Based on the said law, the first-ever national housing policy will be presented to the Parliament by March 2020.

Modest economic growth; improving finances

The Portuguese economy expanded by a modest 2% in 2019 from a year earlier, after annual rises of 2.4% in 2018, 3.5% in 2017, 2% in 2016, 1.8% in 2015, and 0.8% in 2014, according to the European Commission.

The country’s six years of continued growth comes after a series of dismal years. Portugal’s economy contracted 0.9% in 2013, 4.1% in 2012, and 1.7% in 2011, according to the International Monetary Fund (IMF). In 2010, the economy grew by 1.7%, but in 2009 GDP contracted by 3.1%, after average annual growth of only 1.4% between 2004 and 2008.

Portugal gdp inflation

The economy is expected to grow by 1.7% annually in the next two years, based on estimates released by the European Commission.

Portugal was the second euro zone country to exit its bailout program in May 2014, after three years of austerity. Portugal had sought its €78 billion (US$87 billion) bailout program in 2011, due to the government’s inability to meet its debt payments.

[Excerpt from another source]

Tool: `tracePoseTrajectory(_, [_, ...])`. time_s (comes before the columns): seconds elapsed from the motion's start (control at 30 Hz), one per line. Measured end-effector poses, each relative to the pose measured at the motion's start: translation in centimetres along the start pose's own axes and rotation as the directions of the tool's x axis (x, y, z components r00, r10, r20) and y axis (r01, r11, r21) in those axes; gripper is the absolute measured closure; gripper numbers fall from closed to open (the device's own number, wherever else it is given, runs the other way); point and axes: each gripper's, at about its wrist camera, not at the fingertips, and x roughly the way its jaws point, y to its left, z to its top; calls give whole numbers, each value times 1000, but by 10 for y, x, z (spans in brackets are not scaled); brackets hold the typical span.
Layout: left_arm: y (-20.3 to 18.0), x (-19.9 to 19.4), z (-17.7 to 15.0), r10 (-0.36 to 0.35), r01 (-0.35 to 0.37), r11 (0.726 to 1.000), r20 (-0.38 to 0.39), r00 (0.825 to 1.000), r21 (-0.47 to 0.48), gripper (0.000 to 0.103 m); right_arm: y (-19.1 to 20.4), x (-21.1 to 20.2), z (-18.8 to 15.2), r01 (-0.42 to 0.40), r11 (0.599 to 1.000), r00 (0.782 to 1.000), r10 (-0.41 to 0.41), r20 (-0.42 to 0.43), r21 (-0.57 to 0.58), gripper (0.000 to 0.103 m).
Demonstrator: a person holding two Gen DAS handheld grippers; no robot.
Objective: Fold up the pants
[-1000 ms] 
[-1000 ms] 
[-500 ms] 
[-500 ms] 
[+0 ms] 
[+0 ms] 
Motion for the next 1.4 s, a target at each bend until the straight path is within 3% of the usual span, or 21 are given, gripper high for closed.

Portugal still faces a huge public debt burden of around 119.5% of GDP in 2019, though this is an improvement on 130.6% in 2014. The public debt is expected to fall to 117.1% of GDP in 2020 and to 113.7% of GDP in 2021.

Portugal unemployment

The country’s fiscal deficit stood at 0.1% of GDP in 2019, sharply down from 0.4% in 2018, 3% in 2017, 1.9% in 2016, 4.4% in 2015 and 7.2% in 2014. In 2020 budget the government envisages a surplus of 0.2% of GDP – the first surplus in the country’s 45 years of democracy.

Inflation stood at 0.4% in December 2019, down from 0.7% in December 2018 and 1.5% two years ago, according to INE. Inflation is expected to accelerate to 1.1% this year and to 1.4% in 2021, based on estimates from the European Commission.

Unemployment was 6.1% in Q3 2019, down from 6.7% in the same period last year and the lowest level in 17 years. Portugal’s jobless rate averaged about 12% from 2010 to 2018. It is expected to fall further to 5.9% this year and to 5.6% in 2021.